Learn how easy it is to roast the perfect turkey breast with moist meat and crispy skin. Anybody can cook delicious turkey—just follow these simple step-by-step photo instructions.
A roasted turkey breast is a perfect alternative to a full-size turkey for smaller households or supplemental white meat at a larger Thanksgiving feast. Great for the holidays or a Sunday dinner. Serve it with traditional side dishes, and you will have a fantastic feast.
Let's not make an easy thing hard. Cooking a turkey breast is something anybody can do. This turkey breast recipe is the logical and straightforward way to cook a turkey breast.
👨🍳How to make this recipe
- Thaw a frozen turkey breast, cut out the backbone and butterfly the rib sections to help the breast set flat in the pan.
- Use a rack if you have one.
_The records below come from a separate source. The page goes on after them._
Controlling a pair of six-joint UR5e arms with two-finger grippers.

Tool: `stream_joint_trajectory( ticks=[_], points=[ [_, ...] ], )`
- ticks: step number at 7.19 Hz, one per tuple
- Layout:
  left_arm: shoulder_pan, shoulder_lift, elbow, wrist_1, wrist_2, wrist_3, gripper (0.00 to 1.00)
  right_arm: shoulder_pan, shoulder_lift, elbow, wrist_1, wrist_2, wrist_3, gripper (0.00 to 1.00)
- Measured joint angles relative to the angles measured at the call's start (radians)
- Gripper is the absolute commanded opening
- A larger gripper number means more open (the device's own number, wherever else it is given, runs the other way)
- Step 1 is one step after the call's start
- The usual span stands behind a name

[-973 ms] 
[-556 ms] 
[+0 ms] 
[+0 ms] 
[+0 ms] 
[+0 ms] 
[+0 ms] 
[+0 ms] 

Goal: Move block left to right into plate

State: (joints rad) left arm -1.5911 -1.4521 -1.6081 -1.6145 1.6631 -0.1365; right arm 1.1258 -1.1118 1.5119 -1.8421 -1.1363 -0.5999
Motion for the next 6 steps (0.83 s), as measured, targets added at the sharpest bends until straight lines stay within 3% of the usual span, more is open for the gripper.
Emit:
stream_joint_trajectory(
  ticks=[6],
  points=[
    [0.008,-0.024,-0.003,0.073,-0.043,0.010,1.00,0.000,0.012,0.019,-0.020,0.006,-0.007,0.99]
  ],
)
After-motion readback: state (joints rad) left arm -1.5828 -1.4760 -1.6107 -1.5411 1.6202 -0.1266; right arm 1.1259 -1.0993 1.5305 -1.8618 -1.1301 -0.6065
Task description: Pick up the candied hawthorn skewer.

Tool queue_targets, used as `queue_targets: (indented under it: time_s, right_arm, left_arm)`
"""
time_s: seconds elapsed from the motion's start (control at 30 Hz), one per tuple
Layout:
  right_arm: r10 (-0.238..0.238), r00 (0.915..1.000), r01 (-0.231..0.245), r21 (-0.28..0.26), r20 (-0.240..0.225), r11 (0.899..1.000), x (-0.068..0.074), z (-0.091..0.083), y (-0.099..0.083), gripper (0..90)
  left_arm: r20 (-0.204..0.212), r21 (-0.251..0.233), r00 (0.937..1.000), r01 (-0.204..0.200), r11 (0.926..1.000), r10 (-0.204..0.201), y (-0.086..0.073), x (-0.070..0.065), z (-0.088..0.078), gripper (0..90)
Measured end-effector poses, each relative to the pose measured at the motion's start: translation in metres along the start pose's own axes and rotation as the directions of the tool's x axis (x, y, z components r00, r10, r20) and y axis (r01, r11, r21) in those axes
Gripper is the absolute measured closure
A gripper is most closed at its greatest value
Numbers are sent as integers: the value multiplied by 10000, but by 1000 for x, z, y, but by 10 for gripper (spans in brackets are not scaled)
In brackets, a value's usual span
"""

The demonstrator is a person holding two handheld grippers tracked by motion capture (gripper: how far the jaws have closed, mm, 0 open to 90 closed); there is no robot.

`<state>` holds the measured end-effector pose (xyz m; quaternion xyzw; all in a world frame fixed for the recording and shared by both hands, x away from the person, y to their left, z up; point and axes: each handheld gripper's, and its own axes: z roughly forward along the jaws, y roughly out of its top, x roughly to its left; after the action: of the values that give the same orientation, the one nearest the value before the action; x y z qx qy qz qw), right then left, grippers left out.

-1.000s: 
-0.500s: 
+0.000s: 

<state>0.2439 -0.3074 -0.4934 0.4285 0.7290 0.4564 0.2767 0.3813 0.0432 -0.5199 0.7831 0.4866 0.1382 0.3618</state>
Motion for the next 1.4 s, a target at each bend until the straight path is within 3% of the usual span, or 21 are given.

A 7-pound or smaller breast will fit in a 9X13 cake pan. Larger will need a full-size roaster.
- Brush with butter or oil and a little salt.
- Cook at 350° on a rack low enough to place the turkey in the middle of the oven.
- Rotate the pan 180° halfway through cooking—baste if you wish.
- Cook until an internal temperature of 165° and tent if getting too brown. You need a meat thermometer to get this right.
- Rest tented for 15 minutes before carving and making the gravy while resting.
⏰How long to cook per pound
16-20 minutes per pound of turkey breast is a reasonable estimate in a 350° oven. So a 7-pound breast will take about 2 hours.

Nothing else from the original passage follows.